◆ Activity
Give an exact copy of the line that has "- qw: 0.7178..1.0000" and of every line below it, through the last, with nothing else.

-- Opening Marker --

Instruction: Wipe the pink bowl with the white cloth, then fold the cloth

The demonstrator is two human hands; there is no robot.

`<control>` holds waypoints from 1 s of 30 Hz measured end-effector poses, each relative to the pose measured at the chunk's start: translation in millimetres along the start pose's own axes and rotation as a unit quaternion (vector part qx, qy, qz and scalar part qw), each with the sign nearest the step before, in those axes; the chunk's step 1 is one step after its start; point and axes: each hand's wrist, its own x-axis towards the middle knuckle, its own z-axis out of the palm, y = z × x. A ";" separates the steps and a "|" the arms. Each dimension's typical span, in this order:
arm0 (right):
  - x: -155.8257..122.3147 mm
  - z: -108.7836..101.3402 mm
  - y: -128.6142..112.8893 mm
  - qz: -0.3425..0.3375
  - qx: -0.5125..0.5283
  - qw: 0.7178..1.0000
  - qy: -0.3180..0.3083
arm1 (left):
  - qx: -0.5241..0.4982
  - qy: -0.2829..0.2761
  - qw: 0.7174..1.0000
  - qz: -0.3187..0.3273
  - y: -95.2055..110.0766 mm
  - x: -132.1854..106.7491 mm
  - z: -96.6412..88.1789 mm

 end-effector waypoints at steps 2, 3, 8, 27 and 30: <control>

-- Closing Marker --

◆ Answer area
  - qw: 0.7178..1.0000
  - qy: -0.3180..0.3083
arm1 (left):
  - qx: -0.5241..0.4982
  - qy: -0.2829..0.2761
  - qw: 0.7174..1.0000
  - qz: -0.3187..0.3273
  - y: -95.2055..110.0766 mm
  - x: -132.1854..106.7491 mm
  - z: -96.6412..88.1789 mm

 end-effector waypoints at steps 2, 3, 8, 27 and 30: <control>

No more work is needed on this answer.